> [What needs to be done]
Once the pictures are set aside, transcribe each line of the data exactly.

[Stored records]
■ ■ ■

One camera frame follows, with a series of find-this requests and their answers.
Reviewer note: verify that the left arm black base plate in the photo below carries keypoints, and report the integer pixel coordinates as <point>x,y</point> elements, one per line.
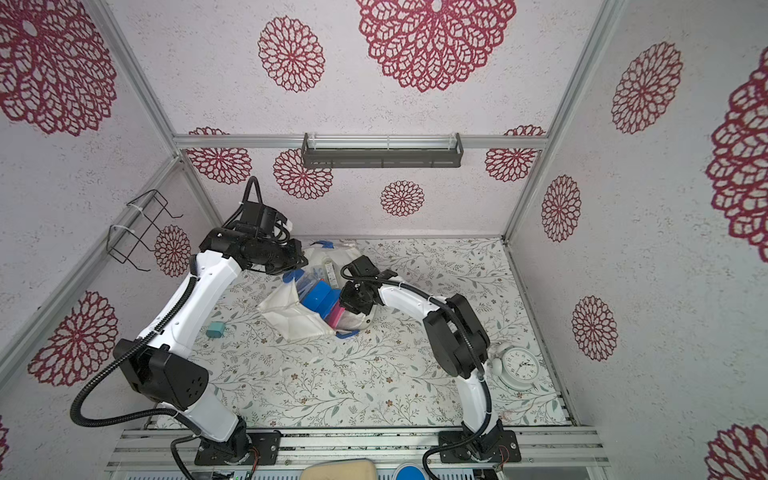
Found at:
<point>243,448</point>

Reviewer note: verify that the pink case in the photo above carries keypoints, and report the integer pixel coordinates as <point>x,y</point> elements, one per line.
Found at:
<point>335,315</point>

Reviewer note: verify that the black wire wall rack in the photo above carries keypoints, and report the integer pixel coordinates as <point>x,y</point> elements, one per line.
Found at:
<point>126,237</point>

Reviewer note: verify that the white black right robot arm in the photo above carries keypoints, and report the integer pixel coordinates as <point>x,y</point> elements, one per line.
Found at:
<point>458,342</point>

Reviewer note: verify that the blue round object at base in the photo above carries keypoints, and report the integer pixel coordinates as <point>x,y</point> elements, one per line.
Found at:
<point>408,471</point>

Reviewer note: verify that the white canvas bag blue handles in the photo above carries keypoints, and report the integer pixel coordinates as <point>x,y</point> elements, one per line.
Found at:
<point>284,312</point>

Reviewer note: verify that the white alarm clock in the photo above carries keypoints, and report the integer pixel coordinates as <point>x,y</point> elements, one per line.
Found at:
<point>515,367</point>

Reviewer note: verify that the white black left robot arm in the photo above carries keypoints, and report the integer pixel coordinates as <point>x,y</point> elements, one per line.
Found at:
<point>157,363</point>

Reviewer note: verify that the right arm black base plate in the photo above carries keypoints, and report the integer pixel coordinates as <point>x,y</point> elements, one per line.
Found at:
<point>495,447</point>

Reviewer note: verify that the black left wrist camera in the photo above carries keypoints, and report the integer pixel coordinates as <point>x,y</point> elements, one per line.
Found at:
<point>264,217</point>

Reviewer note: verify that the blue case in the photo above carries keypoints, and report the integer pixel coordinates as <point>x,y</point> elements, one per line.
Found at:
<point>321,298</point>

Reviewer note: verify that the beige cushion at base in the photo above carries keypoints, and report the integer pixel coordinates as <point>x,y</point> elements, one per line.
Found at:
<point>356,469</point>

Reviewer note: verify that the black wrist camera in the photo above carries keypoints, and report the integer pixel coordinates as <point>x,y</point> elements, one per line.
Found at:
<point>362,267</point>
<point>264,217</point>

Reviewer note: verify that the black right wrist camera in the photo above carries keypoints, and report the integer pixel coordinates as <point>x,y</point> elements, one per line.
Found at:
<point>362,267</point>

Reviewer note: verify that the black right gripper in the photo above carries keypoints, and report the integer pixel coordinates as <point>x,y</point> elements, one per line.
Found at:
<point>352,301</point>

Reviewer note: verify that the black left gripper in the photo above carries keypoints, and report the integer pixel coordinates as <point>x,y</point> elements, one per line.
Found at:
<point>298,260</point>

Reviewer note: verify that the small teal eraser block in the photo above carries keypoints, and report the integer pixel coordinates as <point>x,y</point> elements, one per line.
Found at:
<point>215,330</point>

■ ■ ■

> [Solution for this exercise]
One camera frame follows, with a series of find-this requests and their answers.
Reviewer note: verify that the left arm black base plate in the photo below carries keypoints, and report the integer pixel coordinates as <point>x,y</point> elements, one per line.
Found at:
<point>243,448</point>

Reviewer note: verify that the pink case in the photo above carries keypoints, and report the integer pixel coordinates as <point>x,y</point> elements, one per line.
Found at:
<point>335,315</point>

Reviewer note: verify that the black wire wall rack in the photo above carries keypoints, and report the integer pixel coordinates as <point>x,y</point> elements, one per line.
Found at:
<point>126,237</point>

Reviewer note: verify that the white black right robot arm in the photo above carries keypoints, and report the integer pixel coordinates as <point>x,y</point> elements, one per line.
Found at:
<point>458,342</point>

Reviewer note: verify that the blue round object at base in the photo above carries keypoints, and report the integer pixel coordinates as <point>x,y</point> elements, one per line.
Found at:
<point>408,471</point>

Reviewer note: verify that the white canvas bag blue handles in the photo above carries keypoints, and report the integer pixel coordinates as <point>x,y</point> elements, one per line.
Found at:
<point>284,312</point>

Reviewer note: verify that the white alarm clock in the photo above carries keypoints, and report the integer pixel coordinates as <point>x,y</point> elements, one per line.
Found at:
<point>515,367</point>

Reviewer note: verify that the white black left robot arm in the photo above carries keypoints, and report the integer pixel coordinates as <point>x,y</point> elements, one per line.
Found at:
<point>157,363</point>

Reviewer note: verify that the right arm black base plate in the photo above carries keypoints, and report the integer pixel coordinates as <point>x,y</point> elements, one per line.
Found at:
<point>495,447</point>

Reviewer note: verify that the black left wrist camera in the photo above carries keypoints, and report the integer pixel coordinates as <point>x,y</point> elements, one per line.
Found at:
<point>264,217</point>

Reviewer note: verify that the blue case in the photo above carries keypoints, and report the integer pixel coordinates as <point>x,y</point> elements, one per line.
Found at:
<point>321,298</point>

Reviewer note: verify that the beige cushion at base in the photo above carries keypoints, and report the integer pixel coordinates as <point>x,y</point> elements, one per line.
Found at:
<point>356,469</point>

Reviewer note: verify that the black wrist camera in the photo above carries keypoints, and report the integer pixel coordinates as <point>x,y</point> elements, one per line.
Found at:
<point>362,267</point>
<point>264,217</point>

Reviewer note: verify that the black right wrist camera in the photo above carries keypoints, and report the integer pixel coordinates as <point>x,y</point> elements, one per line.
Found at:
<point>362,267</point>

Reviewer note: verify that the black right gripper in the photo above carries keypoints, and report the integer pixel coordinates as <point>x,y</point> elements, one per line.
Found at:
<point>352,301</point>

Reviewer note: verify that the black left gripper in the photo above carries keypoints, and report the integer pixel coordinates as <point>x,y</point> elements, one per line.
Found at:
<point>298,260</point>

Reviewer note: verify that the small teal eraser block in the photo above carries keypoints, and report the integer pixel coordinates as <point>x,y</point> elements, one per line.
Found at:
<point>215,330</point>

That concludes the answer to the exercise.